Try it: In the entries below, find every line with "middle" and copy it.
# # # # # # #
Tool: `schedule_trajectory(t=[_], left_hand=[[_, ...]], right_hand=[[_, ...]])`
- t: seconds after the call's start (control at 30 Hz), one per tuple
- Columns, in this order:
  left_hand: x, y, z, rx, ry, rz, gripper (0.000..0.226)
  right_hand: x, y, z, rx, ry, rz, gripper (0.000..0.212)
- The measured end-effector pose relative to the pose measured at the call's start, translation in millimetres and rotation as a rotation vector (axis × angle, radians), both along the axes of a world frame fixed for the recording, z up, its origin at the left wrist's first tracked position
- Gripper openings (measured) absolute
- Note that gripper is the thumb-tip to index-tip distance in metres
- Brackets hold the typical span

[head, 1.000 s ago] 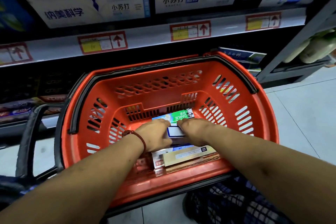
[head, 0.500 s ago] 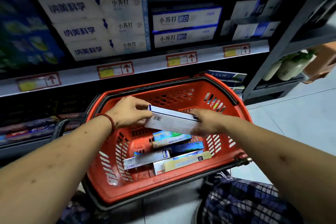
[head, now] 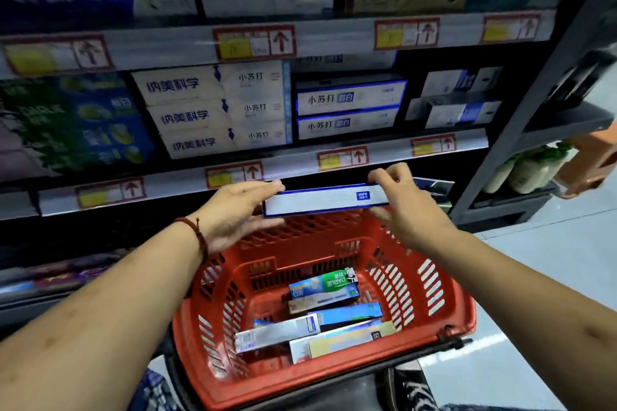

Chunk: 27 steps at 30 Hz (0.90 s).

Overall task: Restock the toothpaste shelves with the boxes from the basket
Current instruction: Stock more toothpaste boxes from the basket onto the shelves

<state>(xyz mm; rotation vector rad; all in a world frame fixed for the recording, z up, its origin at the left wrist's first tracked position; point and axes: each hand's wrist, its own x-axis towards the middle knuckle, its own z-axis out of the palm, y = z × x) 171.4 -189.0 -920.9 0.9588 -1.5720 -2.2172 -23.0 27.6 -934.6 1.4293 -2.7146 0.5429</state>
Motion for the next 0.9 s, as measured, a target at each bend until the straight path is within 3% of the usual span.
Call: schedule_trajectory(t=[0.07,0.13,0.2,0.27,0.43,0.63,0.7,0.9], left_hand=[[-10,5,1,-0.016,0.046,0.061,0.016],[-17,9,4,-0.041,0.082,0.095,0.014],[-25,11,6,-0.099,0.111,0.114,0.026],[-31,11,7,-0.18,0.13,0.139,0.042],[-46,16,9,-0.312,0.147,0.281,0.066],[-67,24,10,-0.369,0.177,0.35,0.044],[-72,24,14,-0.394,0.21,0.358,0.047],[-87,21,33,-0.457,0.272,0.397,0.049]], right_hand=[[-7,-2,3,-0.167,-0.125,-0.071,0.041],[-13,-9,8,-0.402,-0.462,-0.184,0.039],[-16,-19,12,-0.653,-0.785,-0.32,0.033],[-19,-28,15,-0.806,-0.911,-0.467,0.03],[-33,-41,20,-0.987,-1.002,-0.637,0.041],[-50,-44,48,-1.001,-0.858,-0.66,0.019],[-60,-42,56,-0.973,-0.815,-0.621,0.011],[-73,-44,73,-1.005,-0.781,-0.535,0.018]])
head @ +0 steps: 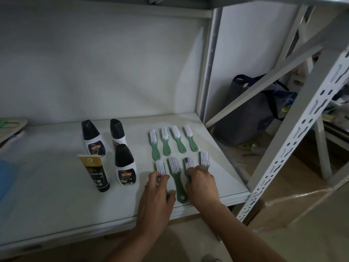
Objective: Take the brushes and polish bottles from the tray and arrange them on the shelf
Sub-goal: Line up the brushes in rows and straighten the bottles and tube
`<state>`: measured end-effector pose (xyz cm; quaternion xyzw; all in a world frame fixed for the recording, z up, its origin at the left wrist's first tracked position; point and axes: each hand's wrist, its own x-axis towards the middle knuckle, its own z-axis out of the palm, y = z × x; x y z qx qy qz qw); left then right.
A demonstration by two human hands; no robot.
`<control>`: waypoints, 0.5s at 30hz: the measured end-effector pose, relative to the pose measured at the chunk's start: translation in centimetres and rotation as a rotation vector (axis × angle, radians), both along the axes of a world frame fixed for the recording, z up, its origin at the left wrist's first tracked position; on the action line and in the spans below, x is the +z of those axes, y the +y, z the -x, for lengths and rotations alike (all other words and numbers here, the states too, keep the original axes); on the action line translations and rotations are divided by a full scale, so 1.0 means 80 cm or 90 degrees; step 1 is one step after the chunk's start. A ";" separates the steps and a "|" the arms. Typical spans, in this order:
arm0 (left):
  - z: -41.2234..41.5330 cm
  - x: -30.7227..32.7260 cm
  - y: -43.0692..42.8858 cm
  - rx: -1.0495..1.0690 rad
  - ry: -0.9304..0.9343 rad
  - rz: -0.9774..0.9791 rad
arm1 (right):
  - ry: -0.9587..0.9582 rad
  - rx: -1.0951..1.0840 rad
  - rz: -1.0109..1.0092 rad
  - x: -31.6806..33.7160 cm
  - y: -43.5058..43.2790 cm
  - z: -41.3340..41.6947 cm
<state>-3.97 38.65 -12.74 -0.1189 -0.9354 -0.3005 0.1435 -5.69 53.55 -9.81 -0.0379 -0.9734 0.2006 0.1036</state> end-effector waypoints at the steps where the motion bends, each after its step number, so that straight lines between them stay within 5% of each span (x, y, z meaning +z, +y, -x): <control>1: 0.000 0.000 0.001 0.002 0.002 0.001 | 0.000 0.004 0.002 -0.001 0.001 0.000; 6: 0.002 -0.002 0.001 0.000 0.005 -0.003 | 0.014 0.028 0.026 -0.007 0.003 -0.003; 15: -0.005 -0.001 -0.005 -0.025 0.068 0.045 | -0.010 -0.142 -0.010 -0.010 0.046 -0.004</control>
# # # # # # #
Response to this task:
<state>(xyz mm; rotation vector rad; all in a world frame fixed for the recording, z up, its origin at the left wrist's first tracked position; point and axes: each hand's wrist, its own x-axis towards the middle knuckle, its own z-axis out of the palm, y = z × x) 171.4 -189.0 -920.9 0.9588 -1.5720 -2.2172 -23.0 27.6 -934.6 1.4293 -2.7146 0.5429</state>
`<state>`: measured end-effector pose (xyz cm; quaternion xyzw; all in a world frame fixed for the recording, z up, its origin at the left wrist's first tracked position; point and axes: each hand's wrist, its own x-axis towards the middle knuckle, its own z-axis out of the palm, y = z × x; x y z qx qy qz qw); left then right.

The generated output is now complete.